** TASK INSTRUCTIONS **
All of the data below should be written out exactly.

[Start of Attachment]

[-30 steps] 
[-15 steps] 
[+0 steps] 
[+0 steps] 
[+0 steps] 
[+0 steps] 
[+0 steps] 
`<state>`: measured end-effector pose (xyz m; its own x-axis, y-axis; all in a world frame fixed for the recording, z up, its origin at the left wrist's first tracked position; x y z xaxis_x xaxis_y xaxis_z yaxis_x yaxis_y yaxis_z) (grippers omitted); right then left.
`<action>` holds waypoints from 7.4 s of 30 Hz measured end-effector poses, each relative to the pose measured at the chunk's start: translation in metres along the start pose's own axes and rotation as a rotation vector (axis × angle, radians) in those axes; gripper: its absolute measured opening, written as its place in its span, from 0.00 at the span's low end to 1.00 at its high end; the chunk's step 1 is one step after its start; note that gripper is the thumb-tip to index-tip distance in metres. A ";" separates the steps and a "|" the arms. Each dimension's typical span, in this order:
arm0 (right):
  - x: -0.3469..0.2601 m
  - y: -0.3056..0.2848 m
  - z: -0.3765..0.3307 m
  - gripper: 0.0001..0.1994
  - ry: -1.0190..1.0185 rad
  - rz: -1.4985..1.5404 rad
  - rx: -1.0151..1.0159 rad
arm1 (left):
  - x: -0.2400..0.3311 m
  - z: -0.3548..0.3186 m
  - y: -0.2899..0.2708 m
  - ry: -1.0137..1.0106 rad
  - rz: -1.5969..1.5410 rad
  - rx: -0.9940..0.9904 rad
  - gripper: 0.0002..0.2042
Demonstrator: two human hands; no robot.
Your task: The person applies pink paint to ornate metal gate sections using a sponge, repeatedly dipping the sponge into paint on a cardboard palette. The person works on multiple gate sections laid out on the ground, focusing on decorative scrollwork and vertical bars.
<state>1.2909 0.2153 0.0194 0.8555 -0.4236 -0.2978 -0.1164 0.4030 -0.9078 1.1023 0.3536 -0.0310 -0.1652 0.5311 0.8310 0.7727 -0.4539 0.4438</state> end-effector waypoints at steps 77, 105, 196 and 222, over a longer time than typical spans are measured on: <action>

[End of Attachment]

** ANSWER TO THE EXERCISE **
[-30 steps] 
[-15 steps] 
[+0 steps] 
[+0 steps] 
[+0 steps] 
[+0 steps] 
[+0 steps] 
`<state>`: measured end-effector pose (xyz m; its own x-axis, y-axis; all in a world frame fixed for the recording, z up, its origin at the left wrist's first tracked position; x y z xaxis_x xaxis_y xaxis_z yaxis_x yaxis_y yaxis_z) (grippers omitted); right then left.
`<action>` holds waypoints from 7.4 s of 30 Hz measured end-effector poses, each relative to the pose measured at the chunk's start: translation in metres along the start pose's own axes and rotation as a rotation vector (axis × angle, radians) in those axes; gripper: its absolute measured opening, written as its place in its span, from 0.00 at the span's low end to 1.00 at its high end; the chunk's step 1 is one step after its start; note that gripper is the thumb-tip to index-tip distance in metres. A ";" separates the steps and a "|" the arms. Each dimension's typical span, in this order:
arm0 (right):
  - x: -0.3469..0.2601 m
  - y: -0.3056..0.2848 m
  - z: -0.3765..0.3307 m
  - gripper: 0.0001..0.1994
  - ry: -1.0190..1.0185 rad
  - rz: -1.4985..1.5404 rad
  - rx: -1.0151..1.0159 rad
arm1 (left):
  - x: -0.2400..0.3311 m
  - z: -0.3548..0.3186 m
  - y: -0.2899..0.2708 m
  - ry: -1.0137..1.0106 rad
  - rz: -1.5969..1.5410 rad
  - rx: -0.9940..0.9904 rad
  - gripper: 0.0002..0.2042
Demonstrator: two human hands; no robot.
Your task: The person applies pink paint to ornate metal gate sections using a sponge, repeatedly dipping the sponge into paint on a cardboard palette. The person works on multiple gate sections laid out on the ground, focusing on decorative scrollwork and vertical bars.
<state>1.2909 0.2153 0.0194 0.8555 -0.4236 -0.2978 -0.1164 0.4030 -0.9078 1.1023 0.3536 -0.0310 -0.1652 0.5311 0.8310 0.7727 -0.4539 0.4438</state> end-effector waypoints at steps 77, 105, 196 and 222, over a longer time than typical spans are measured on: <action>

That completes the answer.